Nuclear Medicine Review 2/2016-Evaluation of neuroendocrine tumors with 99mTc-EDDA/HYNIC TOC

Evaluation of neuroendocrine tumors with 99mTc-EDDA/HYNIC TOC

Vera Artiko1, Aida Afgan2, Jelena Petrović3, Branislava Radović2, Nebojša Petrović1, Marina Vlajković4, Dragana Šobić-Šaranović1, Vladimir Obradović1

1Center for Nuclear Medicine Clinical Center of Serbia, Faculty of Medicine University of Belgrade

2Center for Nuclear Medicine Clinical Center of Serbia

3Clinical Center of Serbia

4Center for Nuclear Medicine Clinical Center Nis, Faculty of Medicine University of Nis

 

[Received 23 VII 2016; Accepted 27 VII 2016]

Abstract

BACKGROUND: This paper is the short review of our preliminary results obtained with 99mTc-EDDA/HYNIC-TOC.

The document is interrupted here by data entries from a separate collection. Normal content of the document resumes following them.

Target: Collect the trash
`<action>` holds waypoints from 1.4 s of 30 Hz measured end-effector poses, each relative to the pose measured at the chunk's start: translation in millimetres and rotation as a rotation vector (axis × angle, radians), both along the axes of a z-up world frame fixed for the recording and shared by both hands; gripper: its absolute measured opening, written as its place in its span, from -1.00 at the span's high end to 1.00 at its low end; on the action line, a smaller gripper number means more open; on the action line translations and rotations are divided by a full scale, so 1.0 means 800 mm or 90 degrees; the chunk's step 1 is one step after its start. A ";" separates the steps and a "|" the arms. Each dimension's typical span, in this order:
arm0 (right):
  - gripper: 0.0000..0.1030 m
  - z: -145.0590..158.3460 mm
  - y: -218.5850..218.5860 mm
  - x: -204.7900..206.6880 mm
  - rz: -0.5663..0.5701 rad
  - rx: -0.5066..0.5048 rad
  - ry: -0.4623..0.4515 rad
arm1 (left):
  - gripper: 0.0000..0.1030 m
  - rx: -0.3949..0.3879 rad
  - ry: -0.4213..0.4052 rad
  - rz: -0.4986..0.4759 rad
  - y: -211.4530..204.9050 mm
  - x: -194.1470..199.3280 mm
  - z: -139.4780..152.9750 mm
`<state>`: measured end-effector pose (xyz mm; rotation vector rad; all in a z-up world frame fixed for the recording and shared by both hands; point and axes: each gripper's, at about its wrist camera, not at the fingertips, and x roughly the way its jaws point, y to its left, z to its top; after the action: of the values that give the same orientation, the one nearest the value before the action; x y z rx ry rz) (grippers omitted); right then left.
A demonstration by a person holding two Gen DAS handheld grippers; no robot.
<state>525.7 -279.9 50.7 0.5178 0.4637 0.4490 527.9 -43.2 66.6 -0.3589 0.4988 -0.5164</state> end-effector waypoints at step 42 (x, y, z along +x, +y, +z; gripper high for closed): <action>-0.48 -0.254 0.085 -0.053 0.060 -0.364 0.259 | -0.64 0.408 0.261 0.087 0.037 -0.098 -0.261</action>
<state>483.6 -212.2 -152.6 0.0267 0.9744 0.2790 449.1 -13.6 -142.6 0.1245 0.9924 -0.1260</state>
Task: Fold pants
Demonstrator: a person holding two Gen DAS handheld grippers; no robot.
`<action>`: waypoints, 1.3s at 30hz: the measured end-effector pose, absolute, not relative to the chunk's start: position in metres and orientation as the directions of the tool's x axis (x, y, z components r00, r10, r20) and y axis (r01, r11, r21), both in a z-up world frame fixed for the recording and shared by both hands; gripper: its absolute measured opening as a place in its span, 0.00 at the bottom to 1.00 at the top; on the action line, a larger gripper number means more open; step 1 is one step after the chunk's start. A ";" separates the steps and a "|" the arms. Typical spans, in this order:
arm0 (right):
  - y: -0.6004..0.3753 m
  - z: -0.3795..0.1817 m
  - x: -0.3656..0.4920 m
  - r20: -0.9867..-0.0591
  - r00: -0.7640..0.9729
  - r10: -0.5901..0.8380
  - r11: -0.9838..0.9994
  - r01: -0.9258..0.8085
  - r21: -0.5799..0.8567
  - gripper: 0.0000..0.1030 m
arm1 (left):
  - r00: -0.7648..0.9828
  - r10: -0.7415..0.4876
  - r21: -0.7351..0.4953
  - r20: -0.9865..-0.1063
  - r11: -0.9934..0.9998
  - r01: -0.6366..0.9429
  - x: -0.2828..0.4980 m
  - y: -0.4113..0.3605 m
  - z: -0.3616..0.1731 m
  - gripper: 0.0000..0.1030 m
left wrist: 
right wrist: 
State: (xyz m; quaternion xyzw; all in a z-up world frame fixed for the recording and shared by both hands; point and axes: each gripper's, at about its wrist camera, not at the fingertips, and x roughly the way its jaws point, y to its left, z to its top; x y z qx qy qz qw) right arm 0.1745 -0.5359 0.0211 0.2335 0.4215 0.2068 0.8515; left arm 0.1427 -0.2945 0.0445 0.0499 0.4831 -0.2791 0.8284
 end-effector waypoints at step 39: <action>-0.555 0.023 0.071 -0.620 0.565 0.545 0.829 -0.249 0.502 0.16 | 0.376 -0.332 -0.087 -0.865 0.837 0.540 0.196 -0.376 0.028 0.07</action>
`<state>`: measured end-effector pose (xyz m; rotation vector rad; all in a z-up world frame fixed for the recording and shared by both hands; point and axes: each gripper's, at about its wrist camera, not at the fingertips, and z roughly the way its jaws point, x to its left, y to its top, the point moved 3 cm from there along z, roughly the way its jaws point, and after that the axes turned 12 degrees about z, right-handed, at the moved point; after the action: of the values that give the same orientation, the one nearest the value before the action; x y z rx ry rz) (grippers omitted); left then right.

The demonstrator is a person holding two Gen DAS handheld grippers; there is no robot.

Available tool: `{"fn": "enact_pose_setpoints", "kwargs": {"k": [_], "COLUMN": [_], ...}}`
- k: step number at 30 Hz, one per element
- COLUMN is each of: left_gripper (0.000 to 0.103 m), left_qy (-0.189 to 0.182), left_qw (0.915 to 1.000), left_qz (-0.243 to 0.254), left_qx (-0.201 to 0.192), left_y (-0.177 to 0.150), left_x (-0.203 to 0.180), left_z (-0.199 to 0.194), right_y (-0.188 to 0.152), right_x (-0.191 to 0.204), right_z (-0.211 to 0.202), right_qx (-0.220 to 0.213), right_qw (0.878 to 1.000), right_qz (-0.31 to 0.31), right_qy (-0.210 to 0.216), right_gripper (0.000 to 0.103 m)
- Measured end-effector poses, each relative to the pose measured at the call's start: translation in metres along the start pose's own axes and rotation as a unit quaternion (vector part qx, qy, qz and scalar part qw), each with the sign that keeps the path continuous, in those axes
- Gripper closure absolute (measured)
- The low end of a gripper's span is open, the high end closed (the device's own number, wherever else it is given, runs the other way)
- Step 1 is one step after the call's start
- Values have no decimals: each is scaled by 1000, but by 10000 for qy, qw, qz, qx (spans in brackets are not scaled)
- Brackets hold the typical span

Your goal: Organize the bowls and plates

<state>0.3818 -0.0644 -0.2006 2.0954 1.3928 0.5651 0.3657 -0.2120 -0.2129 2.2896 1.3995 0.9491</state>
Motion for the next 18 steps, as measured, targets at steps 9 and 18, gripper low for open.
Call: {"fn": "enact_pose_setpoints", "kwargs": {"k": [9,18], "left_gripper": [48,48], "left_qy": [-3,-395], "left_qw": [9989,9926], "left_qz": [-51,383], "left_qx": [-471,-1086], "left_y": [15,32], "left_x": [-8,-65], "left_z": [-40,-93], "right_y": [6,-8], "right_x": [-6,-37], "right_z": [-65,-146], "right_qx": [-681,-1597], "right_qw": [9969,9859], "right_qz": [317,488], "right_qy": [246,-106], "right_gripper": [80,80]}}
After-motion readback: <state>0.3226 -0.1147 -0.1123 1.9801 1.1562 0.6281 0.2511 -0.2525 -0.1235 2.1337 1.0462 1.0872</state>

MATERIAL AND METHODS: The total of 495 patients with different neuroendocrine tumors were investigated during last few years.

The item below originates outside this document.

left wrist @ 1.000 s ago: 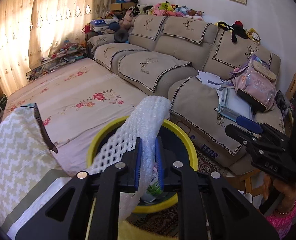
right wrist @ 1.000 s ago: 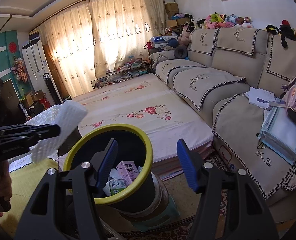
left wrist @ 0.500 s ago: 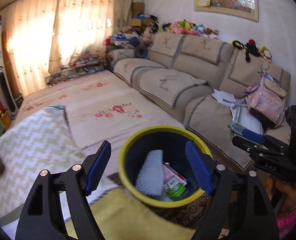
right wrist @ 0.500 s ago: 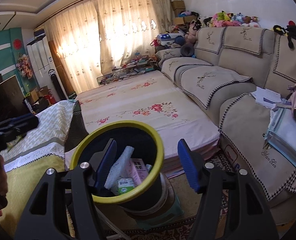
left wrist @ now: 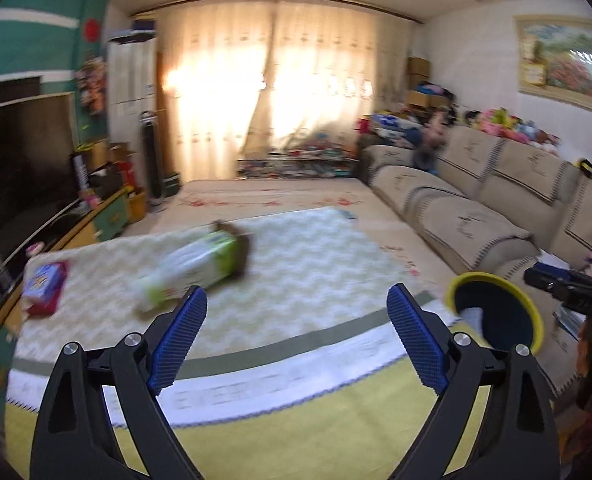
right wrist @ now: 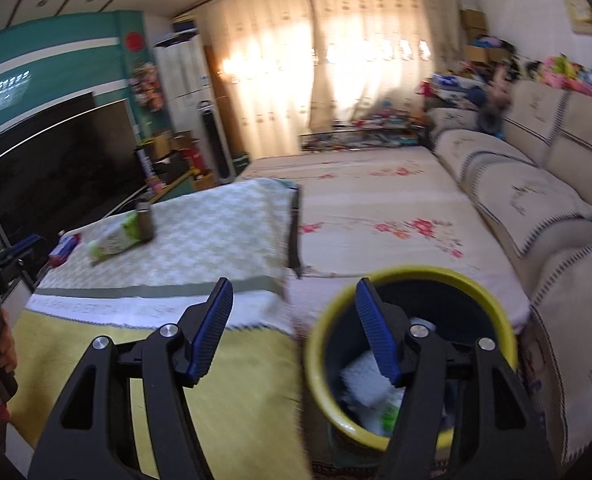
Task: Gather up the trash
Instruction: 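Move the right tool to the coconut-water bottle's brown cap and grasp it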
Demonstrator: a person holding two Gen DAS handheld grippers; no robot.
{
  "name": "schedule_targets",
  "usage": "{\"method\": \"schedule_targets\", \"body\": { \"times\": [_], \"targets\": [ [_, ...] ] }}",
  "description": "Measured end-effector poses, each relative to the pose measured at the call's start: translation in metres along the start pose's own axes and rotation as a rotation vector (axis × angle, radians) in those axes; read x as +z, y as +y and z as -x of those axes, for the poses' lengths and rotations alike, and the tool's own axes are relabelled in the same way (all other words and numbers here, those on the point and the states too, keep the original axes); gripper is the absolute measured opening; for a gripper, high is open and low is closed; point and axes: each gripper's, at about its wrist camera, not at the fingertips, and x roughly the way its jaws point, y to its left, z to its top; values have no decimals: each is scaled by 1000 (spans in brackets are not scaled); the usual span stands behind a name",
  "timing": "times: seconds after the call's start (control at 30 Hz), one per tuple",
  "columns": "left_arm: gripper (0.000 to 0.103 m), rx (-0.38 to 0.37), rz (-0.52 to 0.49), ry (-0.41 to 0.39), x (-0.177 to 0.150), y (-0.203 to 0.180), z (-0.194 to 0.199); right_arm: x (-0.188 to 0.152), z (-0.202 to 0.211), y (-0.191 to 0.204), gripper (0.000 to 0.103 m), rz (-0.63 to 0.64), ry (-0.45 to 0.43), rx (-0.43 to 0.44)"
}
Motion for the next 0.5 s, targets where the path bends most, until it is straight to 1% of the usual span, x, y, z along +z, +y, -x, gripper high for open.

RESULTS: There have been 334 true positive (TP), 73 true negative (TN), 6 false positive (FP) and 82 false negative findings (FN). Diagnosis was made according to SPECT findings in 122 patients (25%). The mean T/NT ratio for TP cases was significantly higher (p < 0.01) on SPECT (3.12 ± 1.13) than on whole body scan (2.2 ± 0.75). According to our results, overall sensitivity of the method is 80%, specificity 92%, positive predictive value 98%, negative predictive value 47% and accuracy 82%. Fifteen TP patients underwent therapy with 90Y-DOTATATE.

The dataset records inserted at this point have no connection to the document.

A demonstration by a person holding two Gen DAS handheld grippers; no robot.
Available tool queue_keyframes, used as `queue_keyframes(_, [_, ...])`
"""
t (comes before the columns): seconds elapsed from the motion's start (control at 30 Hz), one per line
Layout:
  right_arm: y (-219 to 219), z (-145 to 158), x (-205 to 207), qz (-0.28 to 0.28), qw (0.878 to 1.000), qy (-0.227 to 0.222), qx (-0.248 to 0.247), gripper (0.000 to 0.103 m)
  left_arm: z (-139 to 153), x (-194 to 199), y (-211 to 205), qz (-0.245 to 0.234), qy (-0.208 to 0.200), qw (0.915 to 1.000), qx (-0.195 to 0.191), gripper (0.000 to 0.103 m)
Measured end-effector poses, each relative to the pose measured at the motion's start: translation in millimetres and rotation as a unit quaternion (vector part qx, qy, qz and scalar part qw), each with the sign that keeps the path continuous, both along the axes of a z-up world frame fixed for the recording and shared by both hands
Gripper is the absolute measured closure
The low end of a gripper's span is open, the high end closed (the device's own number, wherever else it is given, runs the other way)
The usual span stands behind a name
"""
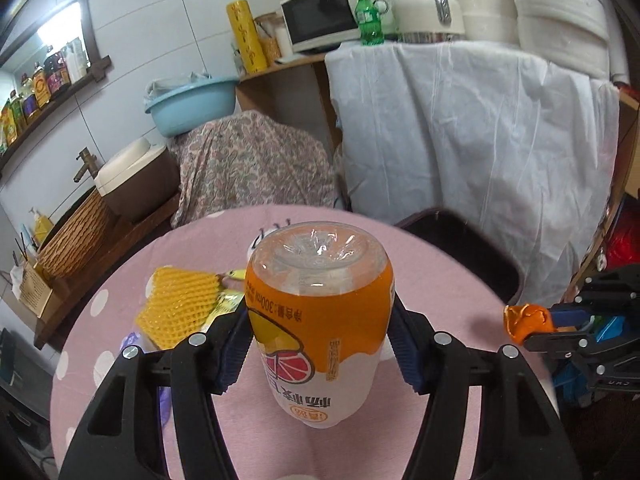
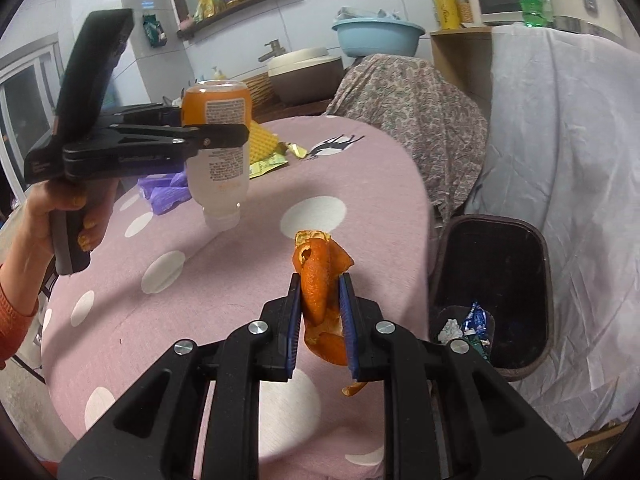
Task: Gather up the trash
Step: 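Carry the bottle and peel over the black bin with both tools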
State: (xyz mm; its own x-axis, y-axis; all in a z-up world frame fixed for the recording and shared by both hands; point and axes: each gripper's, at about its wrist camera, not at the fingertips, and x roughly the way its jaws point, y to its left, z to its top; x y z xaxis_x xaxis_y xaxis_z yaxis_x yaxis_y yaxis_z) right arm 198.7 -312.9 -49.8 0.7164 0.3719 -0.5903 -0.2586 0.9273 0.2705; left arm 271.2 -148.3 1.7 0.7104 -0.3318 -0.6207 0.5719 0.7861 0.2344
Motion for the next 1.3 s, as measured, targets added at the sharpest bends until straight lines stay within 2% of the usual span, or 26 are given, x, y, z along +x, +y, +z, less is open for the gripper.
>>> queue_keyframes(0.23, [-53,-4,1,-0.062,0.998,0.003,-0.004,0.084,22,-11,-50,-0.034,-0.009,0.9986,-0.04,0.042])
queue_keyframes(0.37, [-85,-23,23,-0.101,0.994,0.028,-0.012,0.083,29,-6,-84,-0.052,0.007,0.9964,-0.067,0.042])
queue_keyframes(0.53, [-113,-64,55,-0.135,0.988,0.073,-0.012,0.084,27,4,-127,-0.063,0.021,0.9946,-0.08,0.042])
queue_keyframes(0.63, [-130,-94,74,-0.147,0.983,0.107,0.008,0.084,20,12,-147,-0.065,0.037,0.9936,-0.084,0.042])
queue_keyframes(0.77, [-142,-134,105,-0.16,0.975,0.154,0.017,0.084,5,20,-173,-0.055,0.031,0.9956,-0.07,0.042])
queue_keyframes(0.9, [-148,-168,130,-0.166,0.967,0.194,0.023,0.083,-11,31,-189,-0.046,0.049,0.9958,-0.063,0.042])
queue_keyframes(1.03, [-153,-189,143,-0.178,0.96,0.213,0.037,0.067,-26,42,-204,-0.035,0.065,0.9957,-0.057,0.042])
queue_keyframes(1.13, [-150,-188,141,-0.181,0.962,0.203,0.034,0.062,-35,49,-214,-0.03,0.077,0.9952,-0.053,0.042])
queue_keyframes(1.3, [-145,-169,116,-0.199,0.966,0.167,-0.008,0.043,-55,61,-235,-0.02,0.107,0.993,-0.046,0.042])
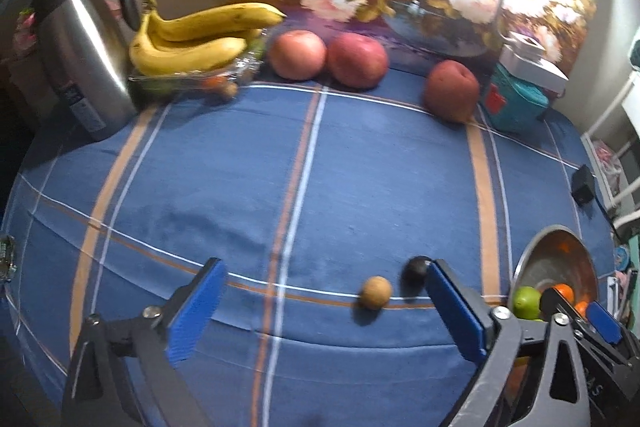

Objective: Organize fruits
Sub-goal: 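Withdraw both open tools from the pan toward the kiwi and plum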

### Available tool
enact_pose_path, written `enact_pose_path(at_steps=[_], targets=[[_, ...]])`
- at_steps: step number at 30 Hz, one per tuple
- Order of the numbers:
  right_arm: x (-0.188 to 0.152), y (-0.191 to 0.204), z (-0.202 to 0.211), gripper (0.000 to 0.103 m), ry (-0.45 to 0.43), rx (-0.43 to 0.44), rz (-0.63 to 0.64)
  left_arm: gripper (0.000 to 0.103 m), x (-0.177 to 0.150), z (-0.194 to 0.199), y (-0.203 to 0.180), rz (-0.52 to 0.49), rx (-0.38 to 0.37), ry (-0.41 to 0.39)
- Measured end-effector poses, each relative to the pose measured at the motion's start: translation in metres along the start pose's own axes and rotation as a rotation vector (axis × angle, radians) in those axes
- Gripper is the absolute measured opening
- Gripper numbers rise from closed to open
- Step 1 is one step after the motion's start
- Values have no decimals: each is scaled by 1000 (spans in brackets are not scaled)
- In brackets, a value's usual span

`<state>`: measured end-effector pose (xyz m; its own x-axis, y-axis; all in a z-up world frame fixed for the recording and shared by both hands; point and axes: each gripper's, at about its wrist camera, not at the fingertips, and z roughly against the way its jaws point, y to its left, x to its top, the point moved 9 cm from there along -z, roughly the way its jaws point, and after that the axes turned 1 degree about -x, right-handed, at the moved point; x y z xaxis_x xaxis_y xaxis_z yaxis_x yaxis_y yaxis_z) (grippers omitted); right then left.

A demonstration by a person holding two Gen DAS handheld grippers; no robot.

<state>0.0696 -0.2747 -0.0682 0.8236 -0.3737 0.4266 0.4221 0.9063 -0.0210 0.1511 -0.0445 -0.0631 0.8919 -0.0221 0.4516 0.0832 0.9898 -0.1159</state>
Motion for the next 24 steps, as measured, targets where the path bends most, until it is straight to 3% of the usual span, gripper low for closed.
enact_pose_path(at_steps=[1, 24], targets=[[0, 2, 0, 88, -2, 4, 1, 103, 1, 0, 4, 3, 6, -4], [-1, 86, 8, 89, -30, 101, 84, 103, 10, 12, 89, 115, 65, -57]])
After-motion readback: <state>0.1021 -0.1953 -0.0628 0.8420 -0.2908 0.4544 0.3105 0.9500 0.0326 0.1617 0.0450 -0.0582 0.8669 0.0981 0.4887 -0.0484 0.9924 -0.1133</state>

CONCLUSION: Scintigraphy of neuroendocrine tumors with 99mTc-Tektrotyd is a useful method for diagnosis, staging and follow up of the patients suspected to have neuroendocrine tumors. SPECT had important role in diagnosis. It is also helpful in the appropriate choice of the therapy, including the peptide receptor radionuclide therapy. In the absence of 68Ga-labeled peptides and PET/CT, the special emphasize should be given to application of SPECT/CT as well as to the radioguided surgery.

 

KEY words: scintigraphy, 99mTc-EDDA/HYNIC-TOC, NET, SPECT

 

Nucl Med Rev 2016; 19, 2: 99-103

Introduction

Neuroendocrine tumors (NETs) are rare tumors originating from neural crest, and can be localized in different organs. They are slowly growing and therefore not easy to detect. The first line diagnosis is made by laboratory analysis and radiological (anatomic) imaging modalities such as ultrasonography (US), computerized tomography (CT), magnetic resonance imaging (MRI) and angiography. The presence of neuroamine uptake mechanisms and/or peptide receptors at the cell membrane of these tumors allow clinical use of specific radiopharmaceuticals for imaging and therapy (theranostics) [1]. Thus, radiolabeled metaiodobenzylguanidine (131 l-MIBG, 123I-MIBG) have been used to detect catecholamine-secreting tumors, while technetium (99mTc)-labeled pentavalent dimercaptosuccinicacid (DMSA-V), sestamibi (MlBl) or tetrofosmin are used only for diagnosis of medullary thyroid cancer. The fact that the majority of NETs express somatostatin receptors provided a possibility for development of various radiolabeled somatostatin analogs for their diagnosis and therapy.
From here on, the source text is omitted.